↓↓↓

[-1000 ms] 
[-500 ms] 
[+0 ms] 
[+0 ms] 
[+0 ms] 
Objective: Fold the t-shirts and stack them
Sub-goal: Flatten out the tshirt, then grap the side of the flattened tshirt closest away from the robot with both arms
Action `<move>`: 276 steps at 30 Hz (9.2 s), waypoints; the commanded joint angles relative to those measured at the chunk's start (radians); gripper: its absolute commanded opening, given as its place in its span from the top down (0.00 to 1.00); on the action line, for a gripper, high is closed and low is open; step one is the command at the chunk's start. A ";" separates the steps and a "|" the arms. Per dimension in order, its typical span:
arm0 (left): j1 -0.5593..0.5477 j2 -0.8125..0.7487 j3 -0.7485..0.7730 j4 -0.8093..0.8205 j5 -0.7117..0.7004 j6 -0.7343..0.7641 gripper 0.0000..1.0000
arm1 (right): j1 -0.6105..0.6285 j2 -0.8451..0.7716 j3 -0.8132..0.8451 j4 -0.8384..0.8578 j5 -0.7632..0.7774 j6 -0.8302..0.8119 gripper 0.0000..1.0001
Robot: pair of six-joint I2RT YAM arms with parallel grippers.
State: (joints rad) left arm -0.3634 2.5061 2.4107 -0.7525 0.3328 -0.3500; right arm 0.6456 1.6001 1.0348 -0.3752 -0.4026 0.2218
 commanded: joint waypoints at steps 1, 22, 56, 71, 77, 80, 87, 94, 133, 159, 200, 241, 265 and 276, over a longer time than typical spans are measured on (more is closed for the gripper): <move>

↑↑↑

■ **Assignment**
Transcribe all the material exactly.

■ **Solution for this problem**
[-1000 ms] 
[-500 ms] 
[+0 ms] 
[+0 ms] 
[+0 ms] 
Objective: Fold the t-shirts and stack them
Sub-goal: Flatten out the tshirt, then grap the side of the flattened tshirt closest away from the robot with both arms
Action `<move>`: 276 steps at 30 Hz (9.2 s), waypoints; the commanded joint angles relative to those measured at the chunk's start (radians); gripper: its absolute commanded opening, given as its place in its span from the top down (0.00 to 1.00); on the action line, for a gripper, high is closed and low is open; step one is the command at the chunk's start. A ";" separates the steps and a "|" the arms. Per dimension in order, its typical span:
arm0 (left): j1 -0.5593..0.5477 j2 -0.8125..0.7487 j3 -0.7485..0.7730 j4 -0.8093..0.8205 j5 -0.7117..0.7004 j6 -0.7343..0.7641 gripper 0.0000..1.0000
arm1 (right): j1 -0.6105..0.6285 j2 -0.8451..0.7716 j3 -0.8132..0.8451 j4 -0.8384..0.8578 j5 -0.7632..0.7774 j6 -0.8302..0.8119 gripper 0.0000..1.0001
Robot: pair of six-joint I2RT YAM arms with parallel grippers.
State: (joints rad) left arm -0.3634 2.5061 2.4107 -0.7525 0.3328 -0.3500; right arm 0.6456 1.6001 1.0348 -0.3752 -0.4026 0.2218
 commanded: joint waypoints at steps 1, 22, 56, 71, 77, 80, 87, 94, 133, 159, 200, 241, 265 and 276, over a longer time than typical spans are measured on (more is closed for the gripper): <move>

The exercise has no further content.